I ran into a situation where I needed to use the value state of a useState hook inside an event handler callback. The callback would execute later on after an event was triggered. By this time, the value of my state would have changed. This is where my trouble began.

I was passing a simple constant variable into the callback that was not a React component. This callback was unaware that my state value had been changed.

const ComponentWithEvent = () => {
const [state, setState] = useState(0);
useEffect(() => {
setTimeout(() => {
console.log(state); // this will log 0
}, 100);
}, []);
setState(1);
};

#Enter useRef

useRef allows us to create an object that contains a reference to any variable on the ref's current property. This value will be persisted across React re-renders. We'll pass this ref to our callback now instead of the value itself.

Now our callback has a reference that we can update from React, but we need code to actually do the updating!

const ComponentWithEvent = () => {
const [state, setState] = useState(0);
const stateRef = useRef(state);
useEffect(() => {
setTimeout(() => {
console.log(stateRef.curent); // this will still log 0 :-(
}, 100);
}, []);
setState(1);
};

#Enter useEffect

useEffect will let us run code when the variables being watched by the useEffect hook are altered. In this case, we will watch the state variable being created by our original useState hook.

Now, every time that our state variable changes we will update our stateRef to keep the value referenced by our callback up to date.

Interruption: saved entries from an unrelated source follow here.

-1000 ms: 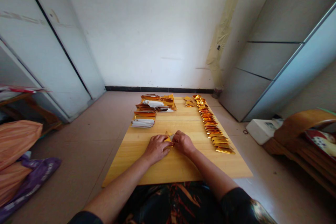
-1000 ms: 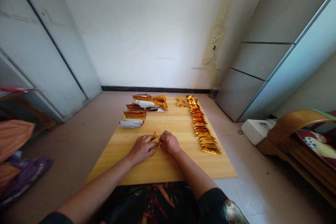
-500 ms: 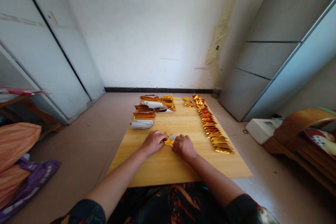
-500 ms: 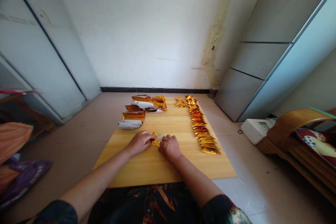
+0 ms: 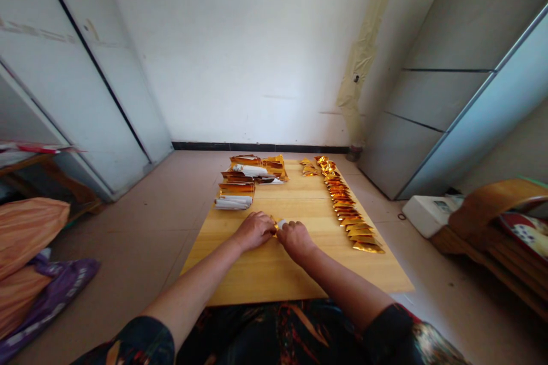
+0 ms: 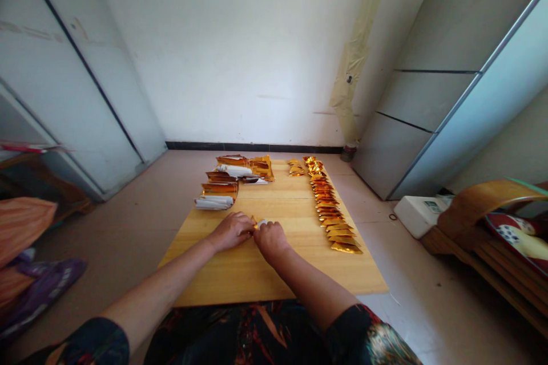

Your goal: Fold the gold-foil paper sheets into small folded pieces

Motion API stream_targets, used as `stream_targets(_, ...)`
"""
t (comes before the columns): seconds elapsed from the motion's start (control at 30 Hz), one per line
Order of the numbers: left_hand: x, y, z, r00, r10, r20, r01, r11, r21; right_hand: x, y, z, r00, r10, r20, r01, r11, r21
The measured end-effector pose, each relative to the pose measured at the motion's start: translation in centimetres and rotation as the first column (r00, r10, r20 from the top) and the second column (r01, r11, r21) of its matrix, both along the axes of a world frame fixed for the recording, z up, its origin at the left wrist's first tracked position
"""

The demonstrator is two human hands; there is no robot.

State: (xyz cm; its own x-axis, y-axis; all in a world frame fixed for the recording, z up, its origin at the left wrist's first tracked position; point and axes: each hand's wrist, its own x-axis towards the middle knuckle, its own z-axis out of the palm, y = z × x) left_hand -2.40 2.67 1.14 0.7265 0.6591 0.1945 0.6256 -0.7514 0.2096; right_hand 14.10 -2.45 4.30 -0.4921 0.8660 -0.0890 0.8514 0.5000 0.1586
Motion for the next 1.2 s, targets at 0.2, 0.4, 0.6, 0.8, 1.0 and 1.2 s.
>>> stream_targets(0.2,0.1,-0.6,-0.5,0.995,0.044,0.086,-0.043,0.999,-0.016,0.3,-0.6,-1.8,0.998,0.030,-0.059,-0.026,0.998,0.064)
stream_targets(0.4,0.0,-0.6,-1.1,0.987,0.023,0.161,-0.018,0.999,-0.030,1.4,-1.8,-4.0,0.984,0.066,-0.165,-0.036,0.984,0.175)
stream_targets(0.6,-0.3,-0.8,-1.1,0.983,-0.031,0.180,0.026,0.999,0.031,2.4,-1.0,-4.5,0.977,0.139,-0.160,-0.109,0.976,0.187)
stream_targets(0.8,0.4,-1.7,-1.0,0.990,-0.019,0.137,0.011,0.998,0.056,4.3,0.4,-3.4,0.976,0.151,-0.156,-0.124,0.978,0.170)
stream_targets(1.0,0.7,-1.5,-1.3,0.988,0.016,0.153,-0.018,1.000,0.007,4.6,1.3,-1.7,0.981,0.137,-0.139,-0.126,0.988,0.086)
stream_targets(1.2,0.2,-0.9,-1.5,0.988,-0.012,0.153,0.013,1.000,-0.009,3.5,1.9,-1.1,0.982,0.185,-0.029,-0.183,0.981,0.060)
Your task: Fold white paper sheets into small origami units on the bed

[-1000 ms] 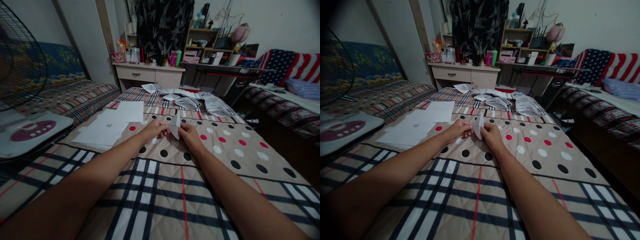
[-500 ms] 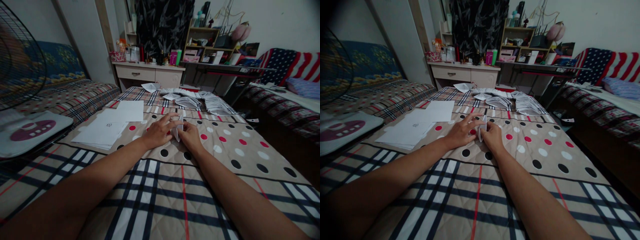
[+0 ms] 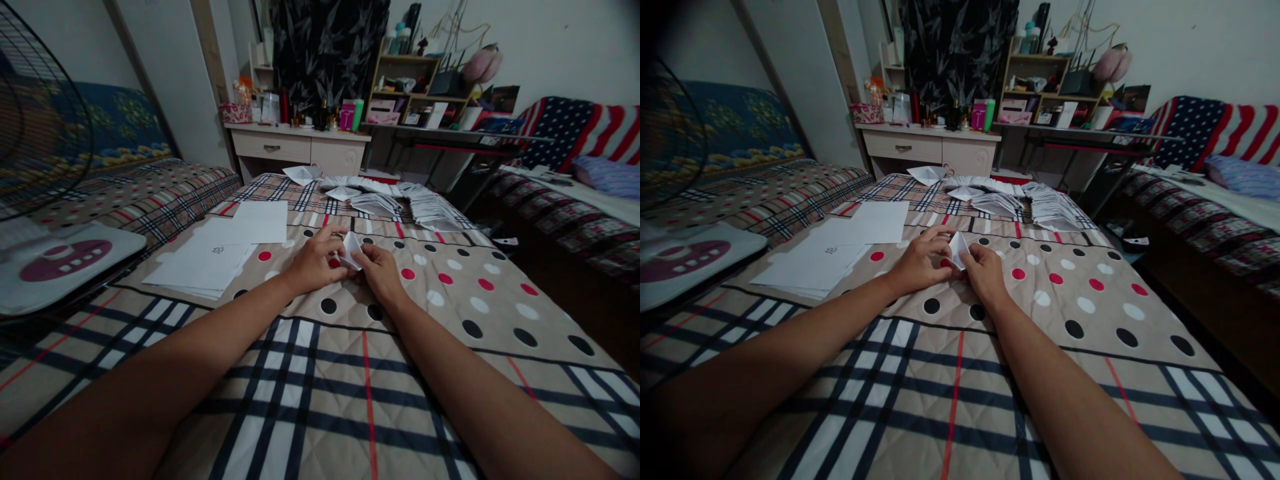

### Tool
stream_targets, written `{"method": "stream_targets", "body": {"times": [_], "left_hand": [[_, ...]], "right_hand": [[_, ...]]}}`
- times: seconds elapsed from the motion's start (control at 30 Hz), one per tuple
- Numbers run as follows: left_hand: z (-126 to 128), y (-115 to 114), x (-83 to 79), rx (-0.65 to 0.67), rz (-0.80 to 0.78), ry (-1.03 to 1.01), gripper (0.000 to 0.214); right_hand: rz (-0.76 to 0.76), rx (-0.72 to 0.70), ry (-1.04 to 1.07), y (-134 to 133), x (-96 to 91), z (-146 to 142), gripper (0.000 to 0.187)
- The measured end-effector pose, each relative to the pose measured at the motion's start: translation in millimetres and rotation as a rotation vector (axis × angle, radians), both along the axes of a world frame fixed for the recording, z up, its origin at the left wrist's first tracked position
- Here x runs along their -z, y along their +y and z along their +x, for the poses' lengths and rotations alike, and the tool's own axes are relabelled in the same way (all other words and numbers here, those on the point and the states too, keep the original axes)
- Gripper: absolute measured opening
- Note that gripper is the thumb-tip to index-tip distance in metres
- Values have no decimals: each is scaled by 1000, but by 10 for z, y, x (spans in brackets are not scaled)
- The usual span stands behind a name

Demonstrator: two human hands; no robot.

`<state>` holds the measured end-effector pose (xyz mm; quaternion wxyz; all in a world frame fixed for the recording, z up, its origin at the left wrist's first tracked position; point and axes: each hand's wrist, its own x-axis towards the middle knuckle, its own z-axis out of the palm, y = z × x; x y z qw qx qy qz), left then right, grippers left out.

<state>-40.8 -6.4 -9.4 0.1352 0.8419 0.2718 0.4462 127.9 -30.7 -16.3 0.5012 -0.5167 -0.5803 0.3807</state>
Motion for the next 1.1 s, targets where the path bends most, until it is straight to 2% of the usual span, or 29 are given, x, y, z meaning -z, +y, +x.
{"method": "stream_targets", "body": {"times": [0.23,0.33,0.43,0.57,0.7,0.87,1.1], "left_hand": [[34,77,49,21,-282,-241,28],[35,92,60,16,-373,-245,28],[43,101,60,-2,-398,-272,27],[55,120,58,13,-432,-352,29],[53,131,59,9,-440,-388,25],[32,120,41,22,-307,-357,14],[29,99,18,23,-247,-342,5]], "right_hand": [[25,0,50,-9,12,2,52],[58,18,46,-6,16,13,52],[109,20,49,-3,9,16,48],[152,-7,73,15,19,12,37],[156,-49,97,38,43,17,32],[123,-77,81,28,45,18,32],[108,-104,36,6,40,-3,31]]}}
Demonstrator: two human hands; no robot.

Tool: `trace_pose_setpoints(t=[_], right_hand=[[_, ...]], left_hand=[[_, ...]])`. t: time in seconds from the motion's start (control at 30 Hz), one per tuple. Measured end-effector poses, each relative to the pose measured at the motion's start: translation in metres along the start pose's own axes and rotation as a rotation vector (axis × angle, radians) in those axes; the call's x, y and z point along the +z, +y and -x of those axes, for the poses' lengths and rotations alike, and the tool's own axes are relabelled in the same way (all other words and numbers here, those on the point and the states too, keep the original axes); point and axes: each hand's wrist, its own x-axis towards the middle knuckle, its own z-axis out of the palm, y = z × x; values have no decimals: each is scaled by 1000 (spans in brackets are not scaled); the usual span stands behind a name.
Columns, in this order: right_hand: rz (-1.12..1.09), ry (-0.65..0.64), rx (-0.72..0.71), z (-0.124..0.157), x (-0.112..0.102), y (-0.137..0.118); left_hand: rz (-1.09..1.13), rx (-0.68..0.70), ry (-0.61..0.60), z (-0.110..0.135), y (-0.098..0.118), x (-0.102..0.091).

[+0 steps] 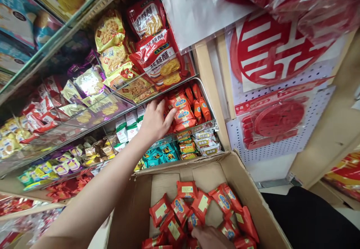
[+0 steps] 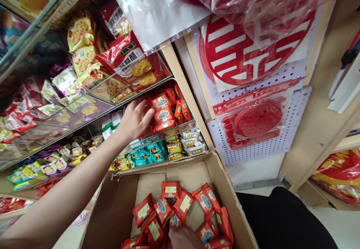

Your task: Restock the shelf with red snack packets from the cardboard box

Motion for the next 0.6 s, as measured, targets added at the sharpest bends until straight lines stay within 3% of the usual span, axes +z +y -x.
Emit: trace_pose_setpoints(t=[0.13,0.4,0.5,0.6], right_hand=[[-34,32,6,2,2,-1],[-58,47,4,0,9,5],[-77,63,-2,2,9,6],[-95,75,-3,4,5,5]], left_hand=[[-90,-44,-57,-5,-16,6],[-168,-132,-221,-41,-15,13],[-194,-116,-282,-38,-15,9],[-264,-86,-226,-27,-12,3]])
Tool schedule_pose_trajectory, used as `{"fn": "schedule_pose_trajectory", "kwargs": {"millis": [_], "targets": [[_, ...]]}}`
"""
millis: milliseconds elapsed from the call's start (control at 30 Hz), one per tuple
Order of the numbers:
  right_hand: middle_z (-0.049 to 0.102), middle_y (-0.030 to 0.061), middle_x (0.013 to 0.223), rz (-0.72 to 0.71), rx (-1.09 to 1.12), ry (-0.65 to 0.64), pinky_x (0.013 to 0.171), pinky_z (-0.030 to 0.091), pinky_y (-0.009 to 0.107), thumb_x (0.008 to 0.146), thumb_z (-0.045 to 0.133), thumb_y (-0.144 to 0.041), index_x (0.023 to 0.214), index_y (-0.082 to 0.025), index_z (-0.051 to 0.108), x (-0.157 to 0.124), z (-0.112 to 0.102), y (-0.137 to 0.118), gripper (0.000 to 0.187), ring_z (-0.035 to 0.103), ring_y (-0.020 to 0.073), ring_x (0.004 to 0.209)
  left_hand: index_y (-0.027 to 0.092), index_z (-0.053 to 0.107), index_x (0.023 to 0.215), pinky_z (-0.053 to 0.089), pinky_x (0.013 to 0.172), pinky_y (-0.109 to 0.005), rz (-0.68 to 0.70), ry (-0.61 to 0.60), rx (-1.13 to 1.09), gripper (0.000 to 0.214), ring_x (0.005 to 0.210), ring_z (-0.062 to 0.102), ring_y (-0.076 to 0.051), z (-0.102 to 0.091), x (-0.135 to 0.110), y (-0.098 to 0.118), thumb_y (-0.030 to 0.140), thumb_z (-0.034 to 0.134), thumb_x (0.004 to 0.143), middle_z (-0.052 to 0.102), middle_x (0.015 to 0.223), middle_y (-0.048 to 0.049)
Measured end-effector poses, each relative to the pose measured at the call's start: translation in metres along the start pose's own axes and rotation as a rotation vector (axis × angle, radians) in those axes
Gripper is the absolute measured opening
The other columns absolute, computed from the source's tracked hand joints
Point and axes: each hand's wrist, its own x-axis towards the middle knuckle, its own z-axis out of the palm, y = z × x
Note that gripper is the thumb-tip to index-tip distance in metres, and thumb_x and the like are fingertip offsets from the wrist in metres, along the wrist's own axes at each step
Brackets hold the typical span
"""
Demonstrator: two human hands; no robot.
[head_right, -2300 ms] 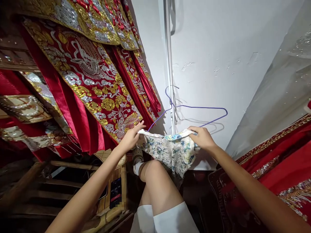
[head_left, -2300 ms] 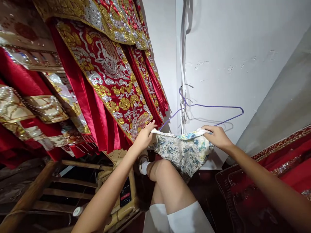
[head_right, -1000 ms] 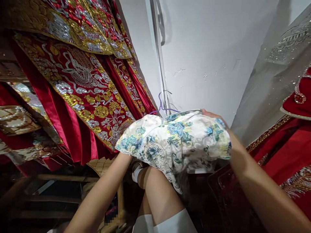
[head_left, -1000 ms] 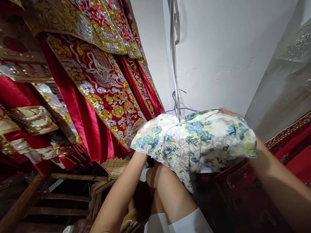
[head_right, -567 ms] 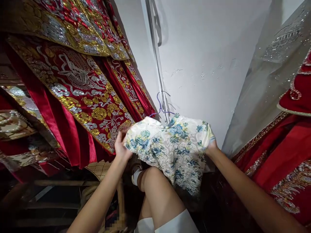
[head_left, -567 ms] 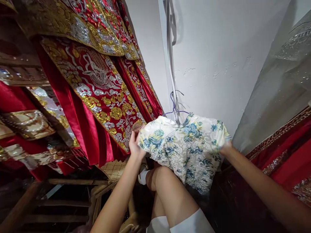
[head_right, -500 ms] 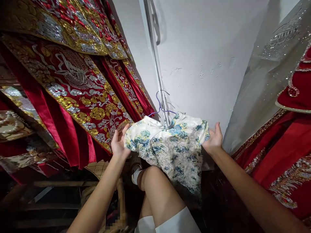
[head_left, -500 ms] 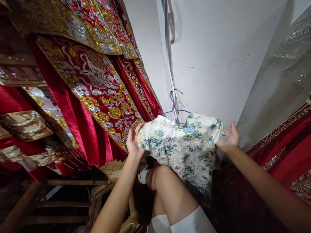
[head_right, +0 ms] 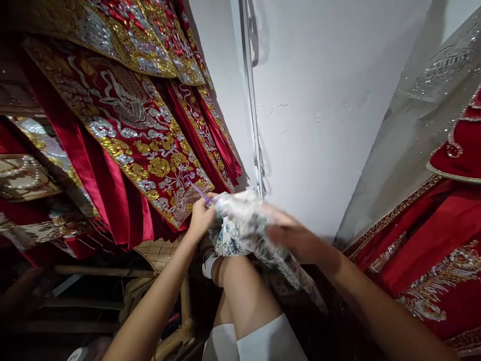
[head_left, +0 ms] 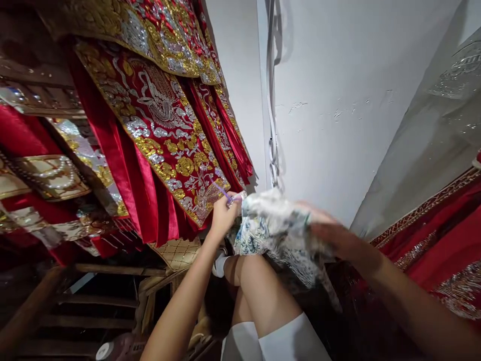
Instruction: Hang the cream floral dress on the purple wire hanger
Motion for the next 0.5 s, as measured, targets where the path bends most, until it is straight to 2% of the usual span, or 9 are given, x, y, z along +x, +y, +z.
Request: {"fn": "schedule_pose_trajectory", "kwargs": {"millis": [67,100,133,167,200,267,333,400,500], "targets": [[0.081,0.0064,0.095,0.028,0.071,-0.425,0.086,0.062,0.028,0.097,0.053,-0.064,0.102,-0.016,0.081,-0.005,0.007,-0.009,0.056,0.077,0.0206,0.102,0.021,0.052,0.066,0.039,0.064,-0.027,-0.038,0.114,-0.124,0.039,0.064,0.047,-0.015,0.011,-0.007,-0.006,0.05,0.054,0.093,0.051,0.064,0.0016],[0.081,0.0078,0.103,0.058,0.085,-0.588,0.091,0.061,0.031,0.1,0.05,-0.061,0.108,-0.018,0.08,-0.005,0.009,-0.009,0.053,0.076,0.0221,0.105,0.022,0.048,0.064,0.038,0.062,-0.027,-0.07,0.185,-0.207,0.043,0.062,0.044,-0.015,0.016,-0.008,-0.006,0.053,0.051,0.094,0.047,0.062,0.0019],[0.08,0.0093,0.113,0.088,0.056,-0.66,0.097,0.059,0.036,0.102,0.05,-0.056,0.116,-0.02,0.078,-0.004,0.011,-0.005,0.048,0.074,0.0237,0.111,0.023,0.044,0.062,0.037,0.06,-0.027,-0.114,0.242,-0.307,0.047,0.059,0.041,-0.015,0.021,-0.009,-0.004,0.056,0.048,0.095,0.043,0.061,0.0021],[0.076,0.0106,0.124,0.103,-0.03,-0.633,0.103,0.056,0.039,0.102,0.053,-0.05,0.125,-0.021,0.073,-0.003,0.014,0.003,0.043,0.071,0.0253,0.118,0.023,0.041,0.06,0.036,0.058,-0.027,-0.168,0.259,-0.429,0.049,0.057,0.039,-0.014,0.026,-0.009,0.0,0.057,0.044,0.095,0.04,0.059,0.0021],[0.07,0.012,0.135,0.096,-0.169,-0.523,0.109,0.052,0.043,0.099,0.058,-0.044,0.134,-0.021,0.067,-0.003,0.018,0.013,0.043,0.066,0.0273,0.126,0.023,0.038,0.058,0.037,0.057,-0.027,-0.229,0.233,-0.571,0.051,0.055,0.038,-0.014,0.03,-0.009,0.006,0.057,0.041,0.096,0.037,0.057,0.0021],[0.053,0.0153,0.155,0.018,-0.488,-0.311,0.119,0.04,0.053,0.091,0.067,-0.035,0.152,-0.02,0.049,-0.005,0.029,0.041,0.065,0.049,0.0327,0.144,0.023,0.035,0.056,0.038,0.056,-0.026,-0.349,0.066,-0.851,0.052,0.052,0.036,-0.013,0.039,-0.01,0.024,0.054,0.038,0.096,0.033,0.054,0.0022],[0.039,0.0187,0.163,-0.111,-0.72,-0.229,0.124,0.026,0.062,0.085,0.069,-0.033,0.162,-0.016,0.031,-0.01,0.041,0.069,0.087,0.035,0.0386,0.151,0.022,0.037,0.055,0.043,0.059,-0.026,-0.434,-0.138,-1.042,0.049,0.052,0.039,-0.012,0.046,-0.015,0.046,0.05,0.045,0.095,0.036,0.054,0.0018],[0.046,0.0216,0.156,-0.228,-0.825,-0.164,0.121,0.027,0.065,0.084,0.067,-0.033,0.162,-0.013,0.028,-0.017,0.049,0.091,0.089,0.041,0.0415,0.146,0.02,0.047,0.059,0.048,0.066,-0.026,-0.485,-0.266,-1.154,0.044,0.055,0.047,-0.012,0.052,-0.022,0.066,0.048,0.058,0.091,0.046,0.059,0.0008],[0.064,0.0182,0.126,-0.223,-0.886,-0.019,0.1,0.047,0.056,0.082,0.063,-0.032,0.151,-0.015,0.045,-0.026,0.04,0.106,0.073,0.06,0.0374,0.115,0.019,0.069,0.085,0.054,0.082,-0.028,-0.463,-0.333,-1.127,0.024,0.079,0.065,-0.015,0.051,-0.031,0.077,0.04,0.079,0.079,0.069,0.089,-0.0037]]}}
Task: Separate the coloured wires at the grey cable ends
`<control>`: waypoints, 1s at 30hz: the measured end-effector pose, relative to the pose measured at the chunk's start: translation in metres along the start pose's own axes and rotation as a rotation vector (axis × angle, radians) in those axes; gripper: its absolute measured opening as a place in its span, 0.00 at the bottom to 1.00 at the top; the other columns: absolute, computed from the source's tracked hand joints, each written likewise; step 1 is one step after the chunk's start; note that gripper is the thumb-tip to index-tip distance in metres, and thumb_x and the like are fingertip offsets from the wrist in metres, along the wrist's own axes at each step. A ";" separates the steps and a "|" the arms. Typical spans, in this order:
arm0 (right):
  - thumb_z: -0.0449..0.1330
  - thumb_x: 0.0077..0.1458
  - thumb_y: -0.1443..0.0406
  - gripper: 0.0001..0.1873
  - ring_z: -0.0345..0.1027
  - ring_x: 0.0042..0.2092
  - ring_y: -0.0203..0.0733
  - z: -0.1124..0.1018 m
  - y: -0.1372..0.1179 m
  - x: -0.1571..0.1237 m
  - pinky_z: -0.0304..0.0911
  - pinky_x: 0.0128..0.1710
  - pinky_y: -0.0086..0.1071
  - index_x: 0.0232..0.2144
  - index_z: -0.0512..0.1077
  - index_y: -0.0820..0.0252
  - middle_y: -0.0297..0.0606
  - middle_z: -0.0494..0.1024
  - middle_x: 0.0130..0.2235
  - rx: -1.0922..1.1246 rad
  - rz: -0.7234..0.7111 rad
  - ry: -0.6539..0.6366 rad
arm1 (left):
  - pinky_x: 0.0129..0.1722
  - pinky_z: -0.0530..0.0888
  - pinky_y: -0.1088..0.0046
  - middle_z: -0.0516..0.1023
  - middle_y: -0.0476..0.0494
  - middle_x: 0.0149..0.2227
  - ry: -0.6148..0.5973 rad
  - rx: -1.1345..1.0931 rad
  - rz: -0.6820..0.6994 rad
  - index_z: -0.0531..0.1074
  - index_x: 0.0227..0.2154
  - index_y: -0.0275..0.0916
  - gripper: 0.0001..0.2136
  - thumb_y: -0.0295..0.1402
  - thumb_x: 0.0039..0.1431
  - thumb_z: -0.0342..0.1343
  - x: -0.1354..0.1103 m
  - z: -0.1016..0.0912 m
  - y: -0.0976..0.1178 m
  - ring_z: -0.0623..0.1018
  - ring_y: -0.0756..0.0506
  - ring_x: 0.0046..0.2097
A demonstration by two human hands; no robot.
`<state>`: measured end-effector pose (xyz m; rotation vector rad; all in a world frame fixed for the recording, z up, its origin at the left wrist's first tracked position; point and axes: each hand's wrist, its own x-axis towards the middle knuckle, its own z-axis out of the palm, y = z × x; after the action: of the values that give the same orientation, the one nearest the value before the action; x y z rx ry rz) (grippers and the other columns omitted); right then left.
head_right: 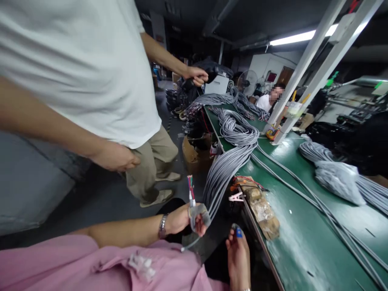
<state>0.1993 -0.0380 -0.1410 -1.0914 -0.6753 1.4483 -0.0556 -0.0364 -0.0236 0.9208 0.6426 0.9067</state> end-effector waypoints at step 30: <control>0.61 0.45 0.63 0.06 0.54 0.18 0.29 -0.085 0.020 -0.062 0.50 0.19 0.25 0.26 0.69 0.60 0.27 0.69 0.17 -0.345 0.041 0.613 | 0.23 0.67 0.75 0.77 0.46 0.25 0.379 0.083 0.113 0.74 0.29 0.35 0.05 0.32 0.52 0.62 -0.054 -0.036 -0.015 0.72 0.50 0.25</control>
<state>0.2622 -0.1168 -0.1774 -1.7262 -0.4642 0.9606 -0.1048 -0.0742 -0.0487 0.8720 0.9644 1.1766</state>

const ComponentWithEvent = () => {
const [state, setState] = useState(0);
const stateRef = useRef(state);
useEffect(
() => {
stateRef.current = state;
},
[state],
);
useEffect(() => {
setTimeout(() => {
console.log(stateRef.curent); // this will still log 1!!!
}, 100);
}, []);
setState(1);
};

#Our custom useRefState hook

Putting this all together, we end up with a custom useRefState hook! This will allow us to reuse this logic anywhere we need it in the future!

#Custom hook code

const useRefState = (initialValue) => {
const [state, setState] = useState(initialValue);
const stateRef = useRef(state);
useEffect(
() => {
stateRef.current = state;
},
[state],
);
return [stateRef, setState];
};

#Using the hook

const ComponentWithEvent = () => {
const [stateRef, setState] = useRefState(0);
useEffect(() => {
setTimeout(() => {
console.log(stateRef.curent);
}, 100);
}, []);
setState(1);
};

#Credit where it's due!

My original useRefState hook implementation, actually extended the setState function of useState to keep the stateRef up to date. However, I found an excellent post by Sébastien Castiel that used this much more elegant useEffect approach.